*** Block opens ***

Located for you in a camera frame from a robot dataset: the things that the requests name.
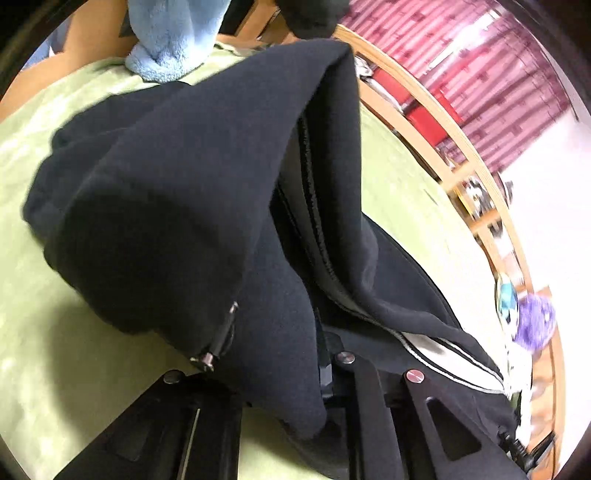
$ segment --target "purple plush toy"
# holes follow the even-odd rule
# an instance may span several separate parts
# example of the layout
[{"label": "purple plush toy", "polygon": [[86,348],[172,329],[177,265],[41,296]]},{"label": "purple plush toy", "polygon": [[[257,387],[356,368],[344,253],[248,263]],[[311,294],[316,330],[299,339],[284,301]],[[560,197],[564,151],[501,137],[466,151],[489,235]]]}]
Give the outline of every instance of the purple plush toy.
[{"label": "purple plush toy", "polygon": [[529,353],[542,350],[556,328],[556,311],[548,297],[527,295],[519,300],[519,325],[515,343]]}]

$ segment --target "light blue towel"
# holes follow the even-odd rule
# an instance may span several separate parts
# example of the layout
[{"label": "light blue towel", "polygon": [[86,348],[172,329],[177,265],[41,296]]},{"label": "light blue towel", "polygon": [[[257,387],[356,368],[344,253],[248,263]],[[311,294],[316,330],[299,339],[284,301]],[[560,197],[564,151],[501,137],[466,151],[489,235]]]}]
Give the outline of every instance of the light blue towel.
[{"label": "light blue towel", "polygon": [[128,0],[139,43],[125,60],[147,82],[172,82],[199,67],[213,50],[230,0]]}]

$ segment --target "screw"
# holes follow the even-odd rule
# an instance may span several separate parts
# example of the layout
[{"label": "screw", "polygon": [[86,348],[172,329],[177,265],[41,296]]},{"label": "screw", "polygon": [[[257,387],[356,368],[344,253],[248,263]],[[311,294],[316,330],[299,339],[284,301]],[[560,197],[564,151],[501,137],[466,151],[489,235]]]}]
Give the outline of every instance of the screw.
[{"label": "screw", "polygon": [[425,375],[420,370],[409,370],[407,372],[407,378],[408,381],[412,383],[423,383]]},{"label": "screw", "polygon": [[336,359],[345,365],[350,365],[355,362],[355,356],[351,352],[341,352],[336,354]]},{"label": "screw", "polygon": [[167,385],[174,385],[179,383],[184,378],[184,373],[180,370],[168,370],[164,374],[164,383]]}]

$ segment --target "wooden furniture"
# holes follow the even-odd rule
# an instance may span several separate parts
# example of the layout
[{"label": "wooden furniture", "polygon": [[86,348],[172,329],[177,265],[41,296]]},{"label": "wooden furniture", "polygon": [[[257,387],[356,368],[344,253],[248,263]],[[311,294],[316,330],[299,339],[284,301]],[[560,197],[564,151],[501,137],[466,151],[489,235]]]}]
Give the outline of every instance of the wooden furniture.
[{"label": "wooden furniture", "polygon": [[[133,36],[119,37],[125,12],[125,0],[89,0],[80,7],[73,15],[64,51],[21,72],[15,78],[0,100],[0,121],[36,93],[75,70],[96,60],[126,56],[137,39]],[[458,124],[429,91],[384,52],[341,25],[337,27],[334,36],[349,43],[356,53],[363,55],[392,76],[410,96],[421,103],[455,141],[467,161],[459,166],[450,167],[411,122],[368,85],[359,82],[363,104],[391,129],[396,129],[413,146],[437,174],[442,188],[448,194],[454,195],[454,189],[467,177],[477,175],[480,178],[496,209],[478,220],[468,221],[468,227],[483,247],[493,272],[505,272],[511,267],[512,271],[517,272],[514,277],[521,279],[517,285],[518,291],[532,293],[530,271],[509,209],[490,172]],[[218,38],[240,48],[297,41],[289,32],[273,0],[255,0],[236,36],[220,35]],[[512,254],[504,259],[501,258],[489,230],[489,225],[499,219],[503,222],[513,245]],[[547,458],[544,467],[534,474],[534,480],[547,480],[557,473],[561,435],[564,430],[564,404],[564,361],[557,331],[548,347],[534,362],[532,409],[537,430],[534,431],[532,442],[538,442],[550,429],[554,429],[558,435],[552,454]]]}]

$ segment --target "pink striped curtain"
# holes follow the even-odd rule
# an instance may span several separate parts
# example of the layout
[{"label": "pink striped curtain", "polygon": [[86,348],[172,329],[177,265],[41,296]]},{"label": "pink striped curtain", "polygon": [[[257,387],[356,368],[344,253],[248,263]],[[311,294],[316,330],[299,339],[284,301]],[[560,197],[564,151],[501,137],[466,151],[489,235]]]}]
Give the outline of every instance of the pink striped curtain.
[{"label": "pink striped curtain", "polygon": [[[494,9],[485,28],[474,24]],[[491,0],[353,0],[343,25],[403,65],[431,91],[440,89],[491,172],[515,161],[569,108],[541,47]],[[465,47],[430,64],[460,33]],[[450,139],[438,145],[464,161]]]}]

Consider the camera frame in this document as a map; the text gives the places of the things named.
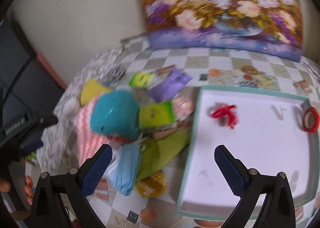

*** Block closes ***

## Work item
The answer must be all the lines above that hold the word "camera".

## Exercise response
Located for you in a camera frame from a robot dataset: the things that the requests name.
Consider the camera frame in this document as a map; the text gives the places of the things named.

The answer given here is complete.